Over the weekend, I was amusing myself with this problem from the always entertaining Programming Praxis. The problem is to partition the set `{1, 2, ..., 16}`

into two equally sized subsets such that

- The sums of the integers in each subset are equal.
- The sums of the squares of the integers in each subset are equal.
- The sums of the cubes of the integers in each subset are equal.

That seems straight forward enough. My strategy was to generate combinations of the 16 integers 8 at a time and for each combination, `s1`

:

- Calculate the set difference,
`s2`

, of`{1, 2, ..., 16}`

with`s1`

. - Check if the sums in
`S1`

and`s2`

were equal. - Return the answer
`(s1 s2)`

if so, - Get the next combination and return to step 1 if not.

That plan worked remarkably wells and gave me the answer in under .02 seconds.

Then I realized that the goal sums were known in advance.

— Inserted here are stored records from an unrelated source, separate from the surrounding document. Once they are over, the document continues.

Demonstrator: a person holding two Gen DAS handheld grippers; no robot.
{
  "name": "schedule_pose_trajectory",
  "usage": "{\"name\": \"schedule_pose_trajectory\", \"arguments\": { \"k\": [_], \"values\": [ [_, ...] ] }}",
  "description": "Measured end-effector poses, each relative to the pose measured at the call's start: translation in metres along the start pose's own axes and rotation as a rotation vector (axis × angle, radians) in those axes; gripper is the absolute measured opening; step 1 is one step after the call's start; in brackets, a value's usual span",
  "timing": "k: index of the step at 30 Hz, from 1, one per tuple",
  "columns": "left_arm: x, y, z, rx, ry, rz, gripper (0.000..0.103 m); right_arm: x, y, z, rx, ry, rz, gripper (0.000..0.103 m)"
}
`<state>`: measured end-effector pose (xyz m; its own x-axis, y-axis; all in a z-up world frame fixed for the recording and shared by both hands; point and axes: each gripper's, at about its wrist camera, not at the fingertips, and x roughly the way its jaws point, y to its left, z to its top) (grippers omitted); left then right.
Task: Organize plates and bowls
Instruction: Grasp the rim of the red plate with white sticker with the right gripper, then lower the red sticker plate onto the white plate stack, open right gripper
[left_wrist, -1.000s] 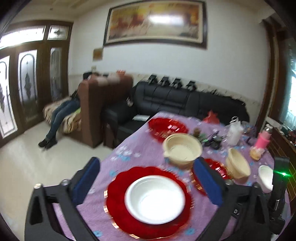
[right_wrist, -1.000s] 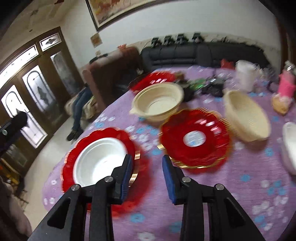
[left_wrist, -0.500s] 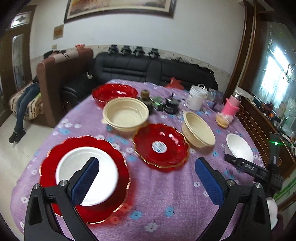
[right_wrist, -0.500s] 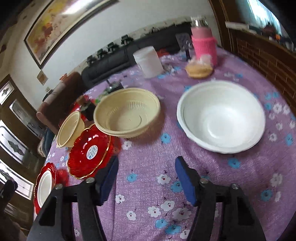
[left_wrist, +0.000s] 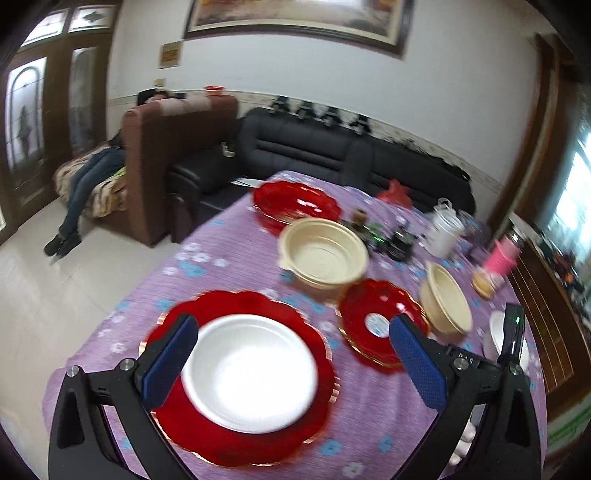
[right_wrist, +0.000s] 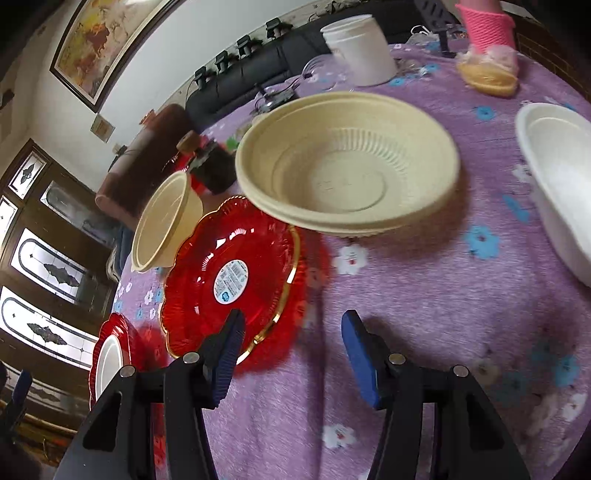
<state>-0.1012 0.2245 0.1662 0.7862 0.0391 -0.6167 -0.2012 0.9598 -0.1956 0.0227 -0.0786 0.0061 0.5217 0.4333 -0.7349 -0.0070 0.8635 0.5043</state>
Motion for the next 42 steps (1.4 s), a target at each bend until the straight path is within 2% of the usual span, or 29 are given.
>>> {"name": "schedule_pose_trajectory", "arguments": {
  "k": [3, 4, 5, 7, 12, 18, 25, 28, 32, 35, 37, 38, 39, 40, 42],
  "values": [
    [0.002, 0.008, 0.001, -0.025, 0.014, -0.001, 0.103, 0.016, 0.007, 0.003, 0.013, 0.025, 0.017, 0.058],
    [0.004, 0.008, -0.001, -0.022, 0.023, -0.010, 0.103, 0.018, 0.010, 0.004, 0.004, 0.015, 0.002, 0.051],
    [0.006, 0.005, -0.002, -0.015, 0.028, -0.014, 0.103, 0.020, 0.011, 0.006, 0.001, 0.024, 0.005, 0.032],
    [0.009, -0.002, -0.005, 0.007, 0.040, -0.025, 0.103, 0.026, 0.009, 0.005, 0.022, 0.054, 0.023, 0.017],
    [0.018, -0.024, -0.014, 0.061, 0.074, -0.068, 0.103, 0.010, -0.003, -0.005, 0.036, 0.068, 0.040, 0.014],
    [0.032, -0.055, -0.028, 0.129, 0.129, -0.119, 0.103, -0.038, -0.028, -0.031, -0.010, 0.126, 0.012, 0.012],
    [0.069, -0.105, -0.066, 0.234, 0.270, -0.188, 0.103, -0.098, -0.081, -0.069, -0.029, 0.146, -0.048, 0.012],
    [0.090, -0.129, -0.088, 0.283, 0.347, -0.206, 0.103, -0.111, -0.096, -0.070, -0.008, 0.121, -0.065, 0.012],
    [0.111, -0.152, -0.105, 0.322, 0.404, -0.203, 0.099, -0.113, -0.099, -0.068, -0.004, 0.100, -0.059, 0.012],
    [0.124, -0.163, -0.115, 0.356, 0.432, -0.195, 0.085, -0.110, -0.097, -0.072, -0.019, 0.095, -0.066, 0.012],
    [0.134, -0.167, -0.122, 0.363, 0.486, -0.209, 0.051, -0.104, -0.096, -0.074, -0.010, 0.103, -0.052, 0.013],
    [0.136, -0.168, -0.124, 0.365, 0.499, -0.212, 0.048, -0.103, -0.096, -0.075, -0.010, 0.098, -0.051, 0.013],
    [0.133, -0.170, -0.124, 0.379, 0.471, -0.206, 0.035, -0.103, -0.094, -0.076, -0.015, 0.086, -0.053, 0.013],
    [0.132, -0.173, -0.124, 0.386, 0.481, -0.231, 0.026, -0.102, -0.093, -0.076, -0.023, 0.084, -0.055, 0.013],
    [0.130, -0.172, -0.124, 0.378, 0.488, -0.227, 0.024, -0.104, -0.091, -0.077, -0.036, 0.078, -0.072, 0.013]
  ]
}}
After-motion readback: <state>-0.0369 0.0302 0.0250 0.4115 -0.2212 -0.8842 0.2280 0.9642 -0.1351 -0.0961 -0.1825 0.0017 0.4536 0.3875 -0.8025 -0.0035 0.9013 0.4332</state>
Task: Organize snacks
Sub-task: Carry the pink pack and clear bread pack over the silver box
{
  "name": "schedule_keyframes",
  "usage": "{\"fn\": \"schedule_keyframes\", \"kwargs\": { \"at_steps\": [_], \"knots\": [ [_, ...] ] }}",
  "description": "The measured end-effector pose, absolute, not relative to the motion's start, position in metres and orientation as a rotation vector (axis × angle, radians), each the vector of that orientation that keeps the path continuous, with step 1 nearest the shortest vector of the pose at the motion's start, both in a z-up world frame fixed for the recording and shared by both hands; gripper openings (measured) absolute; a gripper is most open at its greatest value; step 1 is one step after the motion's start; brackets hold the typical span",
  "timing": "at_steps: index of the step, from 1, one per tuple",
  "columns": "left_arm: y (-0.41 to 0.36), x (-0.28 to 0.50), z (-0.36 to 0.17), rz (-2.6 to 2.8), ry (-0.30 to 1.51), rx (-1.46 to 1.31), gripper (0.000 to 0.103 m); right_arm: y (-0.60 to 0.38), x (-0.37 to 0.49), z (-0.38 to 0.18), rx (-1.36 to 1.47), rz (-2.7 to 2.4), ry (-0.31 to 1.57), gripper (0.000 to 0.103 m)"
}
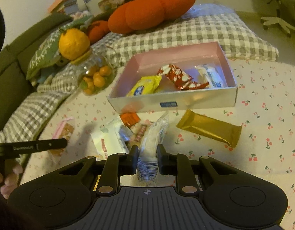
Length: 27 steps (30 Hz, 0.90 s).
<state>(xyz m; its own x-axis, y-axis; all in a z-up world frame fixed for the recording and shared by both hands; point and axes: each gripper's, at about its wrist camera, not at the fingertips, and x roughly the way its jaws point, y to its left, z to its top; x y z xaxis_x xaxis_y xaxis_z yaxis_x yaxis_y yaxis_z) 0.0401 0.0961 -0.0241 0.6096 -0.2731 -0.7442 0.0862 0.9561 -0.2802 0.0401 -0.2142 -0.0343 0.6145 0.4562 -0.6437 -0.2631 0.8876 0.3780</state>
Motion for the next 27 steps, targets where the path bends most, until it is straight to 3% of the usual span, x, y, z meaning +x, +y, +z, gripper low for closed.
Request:
{"fn": "schedule_keyframes", "kwargs": {
  "at_steps": [27],
  "knots": [
    [0.043,0.087,-0.003,-0.23,0.849,-0.305,0.03,-0.228,0.108,-0.022,0.54,0.338,0.773,0.02]
  ]
}}
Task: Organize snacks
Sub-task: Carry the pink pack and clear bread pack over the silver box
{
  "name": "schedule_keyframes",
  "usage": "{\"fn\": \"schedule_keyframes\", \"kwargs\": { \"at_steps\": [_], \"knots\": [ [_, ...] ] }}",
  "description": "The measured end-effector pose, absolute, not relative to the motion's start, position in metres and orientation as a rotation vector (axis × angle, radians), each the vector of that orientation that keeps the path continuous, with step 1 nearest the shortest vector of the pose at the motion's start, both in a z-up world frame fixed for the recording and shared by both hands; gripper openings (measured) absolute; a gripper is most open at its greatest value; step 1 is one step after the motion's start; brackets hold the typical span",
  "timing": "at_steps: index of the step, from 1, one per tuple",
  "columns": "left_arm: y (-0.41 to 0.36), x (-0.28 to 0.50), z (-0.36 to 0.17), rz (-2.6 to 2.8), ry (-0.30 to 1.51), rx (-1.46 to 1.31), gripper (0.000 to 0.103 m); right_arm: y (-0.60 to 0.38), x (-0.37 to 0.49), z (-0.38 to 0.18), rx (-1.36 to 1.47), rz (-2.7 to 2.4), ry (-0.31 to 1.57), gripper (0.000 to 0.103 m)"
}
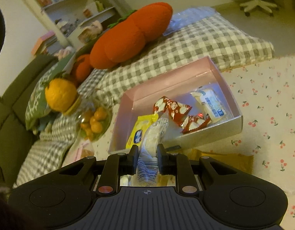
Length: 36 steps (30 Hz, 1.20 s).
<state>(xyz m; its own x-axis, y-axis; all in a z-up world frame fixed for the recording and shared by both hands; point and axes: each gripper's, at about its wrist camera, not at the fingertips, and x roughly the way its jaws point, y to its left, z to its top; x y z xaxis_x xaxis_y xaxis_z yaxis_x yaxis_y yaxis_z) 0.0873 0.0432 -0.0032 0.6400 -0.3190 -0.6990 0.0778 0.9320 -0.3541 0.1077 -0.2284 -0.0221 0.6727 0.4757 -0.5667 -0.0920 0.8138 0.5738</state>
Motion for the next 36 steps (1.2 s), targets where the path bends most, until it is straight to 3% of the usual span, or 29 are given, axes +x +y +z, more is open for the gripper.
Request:
{"fn": "schedule_keyframes", "kwargs": {
  "at_steps": [8,36],
  "knots": [
    [0.026,0.116,-0.01,-0.208,0.871,-0.334,0.03,-0.237,0.143,-0.037,0.667,0.318,0.838,0.02],
    [-0.023,0.207,-0.039,-0.155,0.855,-0.113,0.03,-0.233,0.206,-0.066,0.506,0.256,0.787,0.02]
  ]
}}
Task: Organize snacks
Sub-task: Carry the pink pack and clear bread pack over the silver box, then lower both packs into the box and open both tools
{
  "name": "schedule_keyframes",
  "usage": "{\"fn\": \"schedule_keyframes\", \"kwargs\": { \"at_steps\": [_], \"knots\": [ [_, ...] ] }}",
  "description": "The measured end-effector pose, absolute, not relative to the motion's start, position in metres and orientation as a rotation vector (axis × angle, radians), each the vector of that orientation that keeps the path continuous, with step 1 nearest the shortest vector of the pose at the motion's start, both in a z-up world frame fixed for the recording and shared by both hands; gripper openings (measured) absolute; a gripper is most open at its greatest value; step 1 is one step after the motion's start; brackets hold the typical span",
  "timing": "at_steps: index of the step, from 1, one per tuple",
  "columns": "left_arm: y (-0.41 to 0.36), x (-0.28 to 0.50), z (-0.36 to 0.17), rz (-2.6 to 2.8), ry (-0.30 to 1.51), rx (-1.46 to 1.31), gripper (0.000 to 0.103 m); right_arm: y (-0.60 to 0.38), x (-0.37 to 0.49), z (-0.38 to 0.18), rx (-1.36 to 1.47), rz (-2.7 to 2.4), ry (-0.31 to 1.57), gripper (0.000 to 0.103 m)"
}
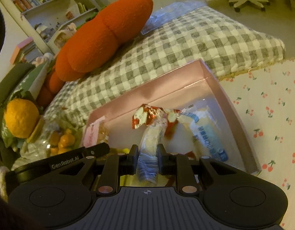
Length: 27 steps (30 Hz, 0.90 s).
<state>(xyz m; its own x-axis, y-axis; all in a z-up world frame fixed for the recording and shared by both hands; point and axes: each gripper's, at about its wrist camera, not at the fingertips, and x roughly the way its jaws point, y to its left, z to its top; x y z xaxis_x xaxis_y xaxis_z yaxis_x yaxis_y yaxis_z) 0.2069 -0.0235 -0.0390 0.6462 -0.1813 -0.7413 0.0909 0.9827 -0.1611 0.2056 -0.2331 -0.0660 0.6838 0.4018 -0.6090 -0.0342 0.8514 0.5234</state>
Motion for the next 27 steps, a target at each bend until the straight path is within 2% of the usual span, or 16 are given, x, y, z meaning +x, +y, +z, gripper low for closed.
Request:
{"fn": "schedule_keyframes", "kwargs": {
  "at_steps": [13,19,24,27],
  "knots": [
    [-0.031,0.217,-0.045,-0.151,0.815,-0.096,0.03,-0.235,0.21,-0.067,0.523,0.3,0.763,0.024],
    [-0.032,0.217,-0.043,-0.144,0.806,-0.094,0.034,-0.237,0.209,-0.066,0.54,0.294,0.771,0.025],
    [-0.031,0.213,-0.04,-0.143,0.805,-0.092,0.046,-0.241,0.205,-0.063,0.559,0.284,0.777,0.032],
    [-0.031,0.208,-0.036,-0.145,0.807,-0.082,0.049,-0.244,0.201,-0.058,0.565,0.274,0.778,0.035]
  ]
}}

For example each sum of integers would have to be one-half the sum of 1 to 16 or 68. Using that fact meant that the number of summings was cut in half and there was no need to calculate a set difference until `s1`

had the correct sums. That cut the running time in about half. I felt pretty good about that but then I wondered how many correct sums for the integers, the squares, and the cubes there were.

So I adapted the code to count how many combinations summed to the correct amount for each type of sum. There were lots of integer combinations that were correct, just a few combinations of the squares, and exactly 1 of the cubes. Now the code is:

(dolist (c all-combinations) (if (= (reduce (lambda (x y) (+ x (* y y y))) c :initial-value 0) 9248) (return (list c (set-difference '(1 2 3 4 5 6 7 8 9 10 11 12 13 14 15 16) c)))))

which produced the correct answer in .002 seconds. The point of this post is that it can pay to experiment a bit before you write a lot of code ^{1}.

## Footnotes:

^{1} Of course, this is a bit silly since you have to write most of the code to discover the fact that finding the correct sum of cubes suffices but the point stands: a little experimentation can save a bunch of time.

If you were really clever you would have immediately written just the check for the cubes, since that would give you a smaller sample size for the other two checks.